三日月
ほわぁぁぁ・・・

三日月
まだ眠いわ・・・

三日月
もう7時半じゃない。

三日月
相変わらず、時の流れというのは早いわね。

三日月
あら、どなた?

三日月
はーい。どちら様ですか?

山和歌
山和歌です。ちょっと依頼したいことがあるんだけれど、今お時間いいかしら?

三日月
あ、はい。

三日月
今開けますね。

久しぶりのご依頼に、私は少し跳ねながら玄関に向かった。
三日月
どうぞ。

山和歌
お邪魔します。

私は、山和歌さんの歩幅に合わせながら、客間へとご案内した。
三日月
今、お茶をご用意しますので、こちらにおかけ頂いて、少々お待ちください。

山和歌
親切にありがとうね。

三日月
いえいえ、私の仕事ですので。

なるべくお客様を待たせないように、
素早くキッチンへ行き、自分でブレンド
して作った茶葉でお茶を作る。
三日月
お待たせしました。

三日月
こちら、私がブレンドした茶葉から作ったお茶でございます。

三日月
お口に合うといいのですが。

山和歌
ブレンドしたの?

山和歌
やっぱりあなた、すごいのねぇ。

三日月
そんなことないですよ。
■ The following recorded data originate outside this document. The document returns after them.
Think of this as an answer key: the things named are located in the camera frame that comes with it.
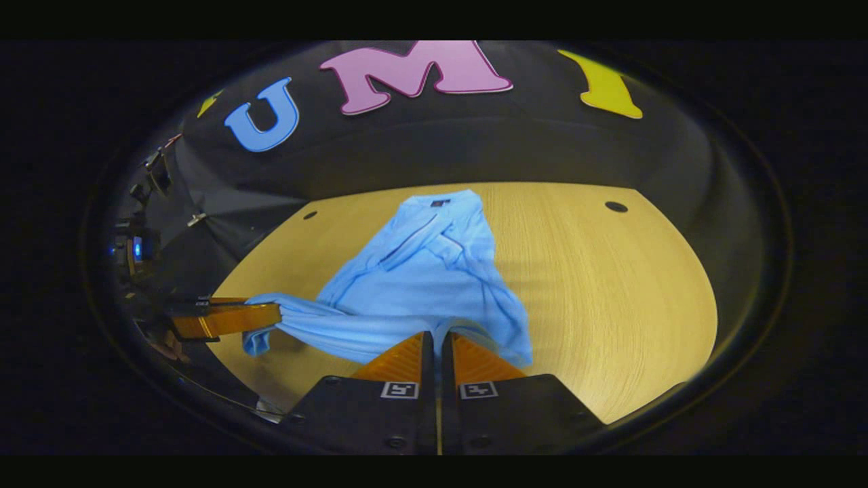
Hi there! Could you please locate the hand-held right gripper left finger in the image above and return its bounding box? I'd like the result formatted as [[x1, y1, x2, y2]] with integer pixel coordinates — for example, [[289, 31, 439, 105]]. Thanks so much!
[[281, 331, 439, 455]]

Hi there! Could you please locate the black backdrop cloth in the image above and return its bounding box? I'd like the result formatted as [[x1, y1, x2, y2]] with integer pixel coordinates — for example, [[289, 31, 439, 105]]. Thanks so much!
[[102, 41, 767, 319]]

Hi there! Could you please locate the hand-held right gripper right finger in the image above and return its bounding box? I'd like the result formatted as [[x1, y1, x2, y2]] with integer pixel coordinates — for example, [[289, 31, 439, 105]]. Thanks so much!
[[441, 331, 606, 453]]

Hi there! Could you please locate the light blue T-shirt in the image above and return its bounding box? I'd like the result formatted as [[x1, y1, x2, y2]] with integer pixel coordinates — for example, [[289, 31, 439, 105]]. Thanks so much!
[[243, 190, 534, 371]]
さ、どうぞどうぞ。

山和歌
では、いただきます。

山和歌
お、美味しいわ・・・。

山和歌
普通の市販の茶葉をブレンドなさったの?

三日月
はい。

山和歌
へぇ、たまげたわぁ・・・。

山和歌
とっても美味しいわよ。

三日月
ほんとですか。

三日月
良かったです。

三日月
・・・では、ご依頼いただける事件について、詳細をお聞かせください。

山和歌
あ、そうだったわね。

山和歌
今回の事件はね、私の知り合いの旦那さんが殺害されてしまったの。

三日月
殺人事件ですね・・・。

お気に入りのメモ帳に、自分が読める程度に素早くメモる。
山和歌
知り合いは、警察にお願いしようとしていたのだけれど、三日月さんに解決してもらった方が早そうな事件でね。

山和歌
少し奇妙な殺人事件なの。

三日月
少し、奇妙?

山和歌
えぇ。

山和歌
凶器は事件現場にあるのに、血は全く付いていないのよ。

山和歌
おかしいでしょう?

三日月
そうですね。

三日月
それが凶器だというのは確実なのですか?

山和歌
間違いなく、あれが凶器よ。

三日月
あれ、とは?

山和歌
旦那さんの書斎に飾ってあったトロフィーよ

山和歌
旦那さんの遺体を発見する1時間前までは書斎に飾ってあったトロフィーだって知り合いが言っていたわ。

山和歌
トロフィーの近くに白い手袋が置いてあって

山和歌
ネットで白い手袋の使い道を検索したら、
指紋をつけないためにも使われるってかいてあって。

山和歌
だから、間違いないわ、あれが凶器よ!

三日月
なるほど・・・ですが、それだけでは
トロフィーが凶器だと言いきれないのでは?

山和歌
そ、そうなの・・・?

三日月
はい。

三日月
残念ですが、犯人が素人の目を誤魔化すためのカモフラージュをしたのではないかと思います。

山和歌
そ、うなのね・・・

山和歌
じゃ、じゃあ普通の殺人事件なのかしら・・・

三日月
分かりません。

三日月
ですので、もっと詳しく教えていただけませんか。

山和歌
え、えぇ。わかったわ。

山和歌
長くなるけど、大丈夫かしら?

三日月
はい。何時間でもお聞かせください。